Gas struts are braces or suspension units designed to resist thrust and longitudinal compression. Used in the design of many industrial machines and processes, struts are also commonly employed in automotive suspension systems, door hinges, architectural braces, engineering and aircraft wings and landing gear. The basic function is that of a compression air spring.
The application of force causes pressurized air within the gas struts to compress. This action causes resistance and allows some of the energy of the jolt to be absorbed by the gas before being dissipated in order to protect adjacent components or more sensitive equipment. Although metal coil springs may often be used in similar applications and with similar results, gas struts provide smoother shock absorption and damping as well as the ability to control the rate of motion.
This is because compression and decompression within these gas springs occurs at near constant rates, allowing engineers to design elements without concern for the snap back that commonly occurs with mechanical springs. The compact size and clean operation of these devices also makes their use advantageous in many operations where space is at a premium or sanitation is important.
Gas struts may also be adjusted as needed whereas worn or inadequate mechanical springs must be replaced. Adjustability and locking mechanisms should be considered as well as additional physical specifications such as cylinder size, maximum width and mounting configurations. Performance specifications such as working temperatures, absorber stroke, compressed and extended lengths, maximum force, maximum cycles per minute and load capacity should also be compatible with intended use.
While individual models will vary slightly, the basic design and operation of gas struts is similar throughout the many different applications. The strut is basically configured like a pneumatic cylinder. A sealed tubular body houses all of the other components and is most often made of steel, stainless steel, aluminum or durable thermoplastics as needed to suit the conditions of a given application.
The outer and especially the inner surface is polished to a smooth surface to reduce unnecessary friction for the piston head that is fitted along the cross-section and slides along the barrel when activated by force on the attached piston rod. This rod is attached internally to the piston, but externally to the equipment it is charged with supporting or protecting.

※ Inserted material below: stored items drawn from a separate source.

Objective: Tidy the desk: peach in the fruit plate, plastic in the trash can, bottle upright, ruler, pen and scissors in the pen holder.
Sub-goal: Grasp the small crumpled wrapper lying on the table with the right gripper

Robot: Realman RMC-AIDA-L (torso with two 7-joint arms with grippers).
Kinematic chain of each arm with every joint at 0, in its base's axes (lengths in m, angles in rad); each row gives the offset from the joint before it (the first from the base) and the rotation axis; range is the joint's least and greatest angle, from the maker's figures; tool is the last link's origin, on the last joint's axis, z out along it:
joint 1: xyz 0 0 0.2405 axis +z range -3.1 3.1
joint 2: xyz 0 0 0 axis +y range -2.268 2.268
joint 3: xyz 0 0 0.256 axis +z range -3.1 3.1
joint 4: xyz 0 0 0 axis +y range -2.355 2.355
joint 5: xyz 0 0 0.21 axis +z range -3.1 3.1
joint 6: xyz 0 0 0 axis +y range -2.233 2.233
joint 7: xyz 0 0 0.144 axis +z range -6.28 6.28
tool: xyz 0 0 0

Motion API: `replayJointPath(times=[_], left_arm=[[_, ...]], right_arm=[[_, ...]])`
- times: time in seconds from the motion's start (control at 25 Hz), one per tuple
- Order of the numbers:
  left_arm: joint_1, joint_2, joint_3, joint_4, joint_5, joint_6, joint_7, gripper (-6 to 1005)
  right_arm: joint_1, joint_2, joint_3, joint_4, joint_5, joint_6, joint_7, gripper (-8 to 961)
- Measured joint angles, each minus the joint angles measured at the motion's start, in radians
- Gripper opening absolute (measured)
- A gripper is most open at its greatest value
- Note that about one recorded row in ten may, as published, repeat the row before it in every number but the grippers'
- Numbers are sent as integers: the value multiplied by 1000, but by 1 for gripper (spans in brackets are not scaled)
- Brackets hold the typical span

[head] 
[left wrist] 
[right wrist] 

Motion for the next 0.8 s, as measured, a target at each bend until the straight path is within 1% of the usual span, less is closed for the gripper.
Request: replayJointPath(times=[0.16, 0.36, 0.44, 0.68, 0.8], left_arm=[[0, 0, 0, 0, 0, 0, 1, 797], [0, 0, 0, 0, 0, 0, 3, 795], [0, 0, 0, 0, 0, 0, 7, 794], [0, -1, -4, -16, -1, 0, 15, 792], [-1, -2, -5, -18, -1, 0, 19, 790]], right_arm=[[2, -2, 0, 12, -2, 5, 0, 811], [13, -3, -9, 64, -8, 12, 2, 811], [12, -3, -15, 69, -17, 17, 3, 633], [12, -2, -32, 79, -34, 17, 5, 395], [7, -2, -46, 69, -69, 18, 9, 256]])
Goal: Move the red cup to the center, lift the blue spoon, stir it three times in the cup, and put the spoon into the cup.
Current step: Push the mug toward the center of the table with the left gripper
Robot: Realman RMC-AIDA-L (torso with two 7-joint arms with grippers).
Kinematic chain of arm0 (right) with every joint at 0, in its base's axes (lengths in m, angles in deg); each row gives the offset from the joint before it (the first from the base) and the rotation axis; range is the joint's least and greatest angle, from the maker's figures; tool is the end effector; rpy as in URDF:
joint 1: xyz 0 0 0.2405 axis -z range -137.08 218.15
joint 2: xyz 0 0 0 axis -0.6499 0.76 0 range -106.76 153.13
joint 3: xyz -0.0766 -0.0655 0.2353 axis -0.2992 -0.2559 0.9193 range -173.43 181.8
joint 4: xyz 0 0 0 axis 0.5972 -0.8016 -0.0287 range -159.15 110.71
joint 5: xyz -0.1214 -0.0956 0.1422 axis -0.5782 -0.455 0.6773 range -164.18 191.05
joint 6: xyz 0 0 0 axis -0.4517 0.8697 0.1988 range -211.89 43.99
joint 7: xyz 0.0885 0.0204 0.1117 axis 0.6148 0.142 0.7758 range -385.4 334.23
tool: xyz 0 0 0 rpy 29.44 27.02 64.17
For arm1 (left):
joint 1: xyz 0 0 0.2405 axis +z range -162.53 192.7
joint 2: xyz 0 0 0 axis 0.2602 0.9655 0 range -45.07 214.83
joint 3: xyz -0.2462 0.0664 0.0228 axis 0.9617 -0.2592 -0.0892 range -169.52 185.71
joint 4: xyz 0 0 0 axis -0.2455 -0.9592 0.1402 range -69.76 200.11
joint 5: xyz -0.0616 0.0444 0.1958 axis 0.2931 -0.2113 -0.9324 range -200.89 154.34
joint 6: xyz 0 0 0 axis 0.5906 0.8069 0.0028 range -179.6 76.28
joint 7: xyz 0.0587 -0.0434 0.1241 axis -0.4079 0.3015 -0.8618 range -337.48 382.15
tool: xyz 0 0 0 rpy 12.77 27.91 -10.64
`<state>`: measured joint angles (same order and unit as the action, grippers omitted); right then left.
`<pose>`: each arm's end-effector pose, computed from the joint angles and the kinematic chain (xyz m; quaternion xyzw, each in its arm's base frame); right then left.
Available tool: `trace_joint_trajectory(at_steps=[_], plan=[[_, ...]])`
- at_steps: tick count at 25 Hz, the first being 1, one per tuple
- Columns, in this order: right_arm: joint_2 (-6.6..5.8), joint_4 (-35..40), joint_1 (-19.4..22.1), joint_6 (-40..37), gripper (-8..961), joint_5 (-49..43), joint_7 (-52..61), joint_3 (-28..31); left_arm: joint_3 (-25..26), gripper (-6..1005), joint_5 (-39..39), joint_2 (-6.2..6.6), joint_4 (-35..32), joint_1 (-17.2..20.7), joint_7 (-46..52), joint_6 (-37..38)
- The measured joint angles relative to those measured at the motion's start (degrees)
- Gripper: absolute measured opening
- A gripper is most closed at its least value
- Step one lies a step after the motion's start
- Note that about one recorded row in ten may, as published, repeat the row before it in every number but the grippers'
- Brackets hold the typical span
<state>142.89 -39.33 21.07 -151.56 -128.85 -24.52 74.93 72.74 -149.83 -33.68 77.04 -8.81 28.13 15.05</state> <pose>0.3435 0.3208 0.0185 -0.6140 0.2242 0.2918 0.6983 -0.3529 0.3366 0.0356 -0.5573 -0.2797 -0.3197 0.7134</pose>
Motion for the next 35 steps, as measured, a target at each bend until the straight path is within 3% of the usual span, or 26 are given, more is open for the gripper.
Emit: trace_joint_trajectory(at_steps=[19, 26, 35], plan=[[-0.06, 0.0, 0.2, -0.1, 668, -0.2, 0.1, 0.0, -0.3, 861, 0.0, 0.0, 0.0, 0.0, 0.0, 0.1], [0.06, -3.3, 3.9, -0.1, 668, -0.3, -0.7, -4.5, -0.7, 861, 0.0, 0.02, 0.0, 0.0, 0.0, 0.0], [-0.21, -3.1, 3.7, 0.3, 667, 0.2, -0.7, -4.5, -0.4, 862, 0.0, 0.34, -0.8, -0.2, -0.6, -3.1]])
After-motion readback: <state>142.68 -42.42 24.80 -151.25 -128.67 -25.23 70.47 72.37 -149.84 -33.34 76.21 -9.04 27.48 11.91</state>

Elastomeric or metal seals and o-rings provide airtight closure around both the exit point for the rod and the piston head, thereby dividing the main chamber into two smaller airtight compartments. High pressure gas is contained in one of these cylinders in precise amounts. When force is applied to the rod or attached mechanism, the piston is pushed in toward the opposite end of the cylinder, thus compressing the gas. This action allows energy to be dissipated and movement slowed as needed to isolate vibration. When the external force subsides, the pressure of the compressed gas moves the piston rod back out to its resting position.